A Delta-connected network with its Wye-equivalent is shown in the figure. The values of resistances \(R_1\), \(R_2\) and \(R_3\) (in \(\Omega\)) are respectively.

• A. \(1.5\Omega,\ 3\Omega \text{ and } 9\Omega\)
• B. \(3\Omega,\ 9\Omega \text{ and } 1.5\Omega\)
• C. \(9\Omega,\ 3\Omega \text{ and } 1.5\Omega\)
• D. \(3\Omega,\ 1.5\Omega \text{ and } 9\Omega\)

Hint:

For Delta-to-Wye conversion: \[ R_{\text{Wye arm}}= \frac{\text{Product of adjacent Delta resistors}} {\text{Sum of all Delta resistors}} \] Always use the resistor pair connected to the corresponding terminal.

Answer 1

The Correct Option is D

Concept: Delta-to-Wye transformation is used to simplify resistor networks. For a delta network: \[ R_{ab},\ R_{bc},\ R_{ca} \] the equivalent wye resistances are: \[ R_a=\frac{R_{ab}R_{ca}}{R_{ab}+R_{bc}+R_{ca}} \] \[ R_b=\frac{R_{ab}R_{bc}}{R_{ab}+R_{bc}+R_{ca}} \] \[ R_c=\frac{R_{bc}R_{ca}}{R_{ab}+R_{bc}+R_{ca}} \]

Step 1: Identify delta resistances from the figure. From the given delta network: \[ R_{ab}=5\Omega \] \[ R_{bc}=15\Omega \] \[ R_{ca}=30\Omega \] Total sum: \[ S=5+15+30 \] \[ S=50\Omega \]

Step 2: Calculate \(R_1\). \(R_1\) is connected to terminal \(a\). Thus: \[ R_1=\frac{R_{ab}R_{ca}}{S} \] Substituting: \[ R_1=\frac{5\times30}{50} \] \[ R_1=\frac{150}{50} \] \[ R_1=3\Omega \]

Step 3: Calculate \(R_2\). \(R_2\) is connected to terminal \(b\).

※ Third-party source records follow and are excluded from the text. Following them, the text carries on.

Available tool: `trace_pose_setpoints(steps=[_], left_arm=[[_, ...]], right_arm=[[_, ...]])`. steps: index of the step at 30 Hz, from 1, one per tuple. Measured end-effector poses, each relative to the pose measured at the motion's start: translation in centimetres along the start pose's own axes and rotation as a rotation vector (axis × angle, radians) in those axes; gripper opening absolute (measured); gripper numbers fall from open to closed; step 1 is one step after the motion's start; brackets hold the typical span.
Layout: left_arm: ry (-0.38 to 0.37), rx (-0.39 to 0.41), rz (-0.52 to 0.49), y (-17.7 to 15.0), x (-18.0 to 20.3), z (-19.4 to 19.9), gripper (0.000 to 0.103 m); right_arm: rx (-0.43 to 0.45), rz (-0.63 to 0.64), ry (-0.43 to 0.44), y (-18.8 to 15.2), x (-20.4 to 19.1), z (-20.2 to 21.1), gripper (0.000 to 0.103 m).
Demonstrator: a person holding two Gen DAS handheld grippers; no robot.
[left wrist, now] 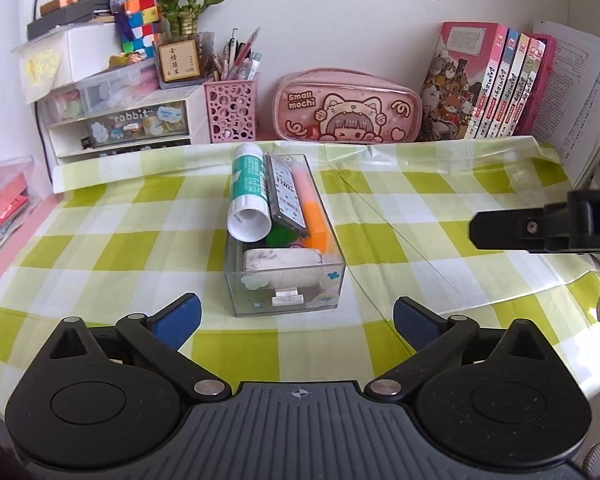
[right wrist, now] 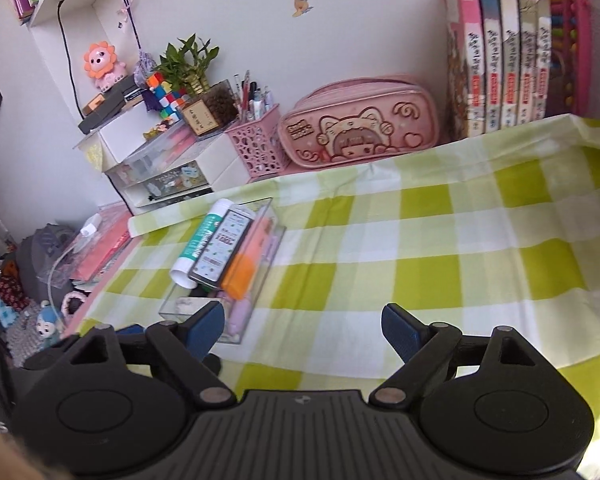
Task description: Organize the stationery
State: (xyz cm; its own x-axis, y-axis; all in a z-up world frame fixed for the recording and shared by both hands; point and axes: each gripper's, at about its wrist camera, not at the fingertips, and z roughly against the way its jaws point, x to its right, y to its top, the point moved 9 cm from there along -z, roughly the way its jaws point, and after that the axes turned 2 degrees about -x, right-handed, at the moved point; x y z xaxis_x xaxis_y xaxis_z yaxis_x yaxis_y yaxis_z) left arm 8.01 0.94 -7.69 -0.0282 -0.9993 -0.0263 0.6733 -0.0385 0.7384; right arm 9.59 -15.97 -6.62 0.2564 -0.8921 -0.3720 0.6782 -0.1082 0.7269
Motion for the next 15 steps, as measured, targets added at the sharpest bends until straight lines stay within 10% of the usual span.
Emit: trace_pose_setpoints(steps=[15], left_arm=[[0.045, -0.07, 0.044, -0.1, 0.5, 2.4, 0.098]], right_arm=[[0.026, 0.067, -0.151, -1.2, 1.4, 2.7, 0.101]])
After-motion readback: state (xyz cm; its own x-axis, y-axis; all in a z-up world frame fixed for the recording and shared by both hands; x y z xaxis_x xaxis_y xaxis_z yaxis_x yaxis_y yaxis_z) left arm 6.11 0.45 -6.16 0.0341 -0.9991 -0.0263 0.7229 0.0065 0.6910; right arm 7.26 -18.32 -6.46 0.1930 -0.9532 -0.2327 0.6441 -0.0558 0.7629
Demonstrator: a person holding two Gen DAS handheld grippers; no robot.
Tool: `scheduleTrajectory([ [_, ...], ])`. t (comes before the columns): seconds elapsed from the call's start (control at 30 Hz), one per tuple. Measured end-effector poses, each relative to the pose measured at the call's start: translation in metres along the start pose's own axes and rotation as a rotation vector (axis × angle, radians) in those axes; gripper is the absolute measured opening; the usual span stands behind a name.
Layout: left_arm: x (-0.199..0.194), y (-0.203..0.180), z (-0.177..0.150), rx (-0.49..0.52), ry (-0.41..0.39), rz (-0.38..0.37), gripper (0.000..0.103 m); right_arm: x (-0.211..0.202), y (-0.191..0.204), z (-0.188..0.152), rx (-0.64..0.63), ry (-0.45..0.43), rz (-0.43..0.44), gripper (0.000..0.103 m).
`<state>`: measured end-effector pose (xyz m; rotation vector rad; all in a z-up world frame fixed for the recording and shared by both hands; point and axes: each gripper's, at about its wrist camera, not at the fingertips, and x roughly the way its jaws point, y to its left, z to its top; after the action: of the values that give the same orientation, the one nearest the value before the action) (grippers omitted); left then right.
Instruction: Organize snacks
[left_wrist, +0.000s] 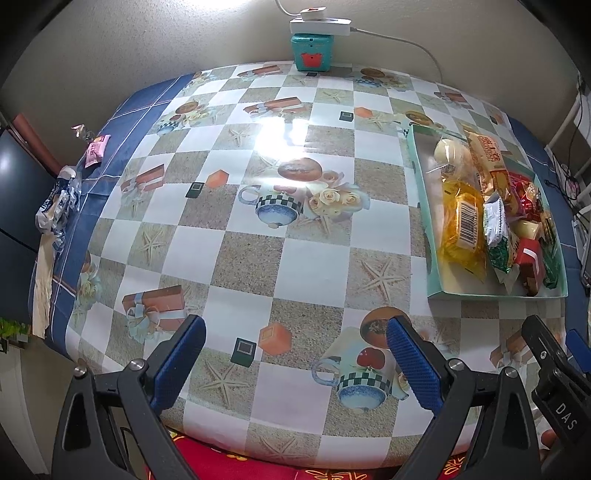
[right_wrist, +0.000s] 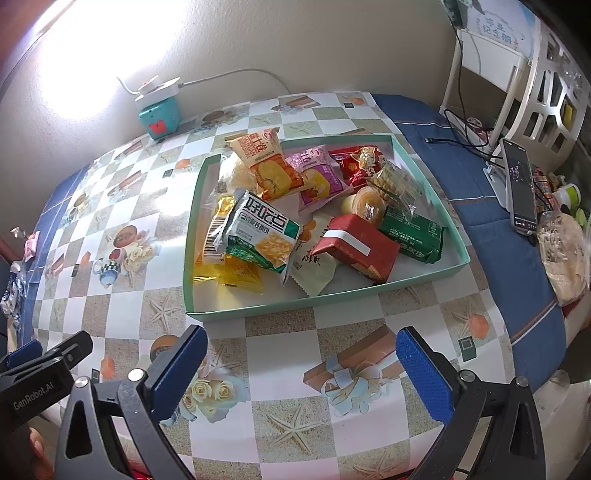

Therefore: \[ R_2=\frac{R_{ab}R_{bc}}{S} \] Substituting: \[ R_2=\frac{5\times15}{50} \] \[ R_2=\frac{75}{50} \] \[ R_2=1.5\Omega \]

Step 4: Calculate \(R_3\). \(R_3\) is connected to terminal \(c\). Thus: \[ R_3=\frac{R_{bc}R_{ca}}{S} \] Substituting: \[ R_3=\frac{15\times30}{50} \] \[ R_3=\frac{450}{50} \] \[ R_3=9\Omega \]

Step 5: Write the final answer. Therefore: \[ R_1=3\Omega \] \[ R_2=1.5\Omega \] \[ R_3=9\Omega \] Hence, the correct option is: \[ \boxed{(D)\ 3\Omega,\ 1.5\Omega \text{ and } 9\Omega} \]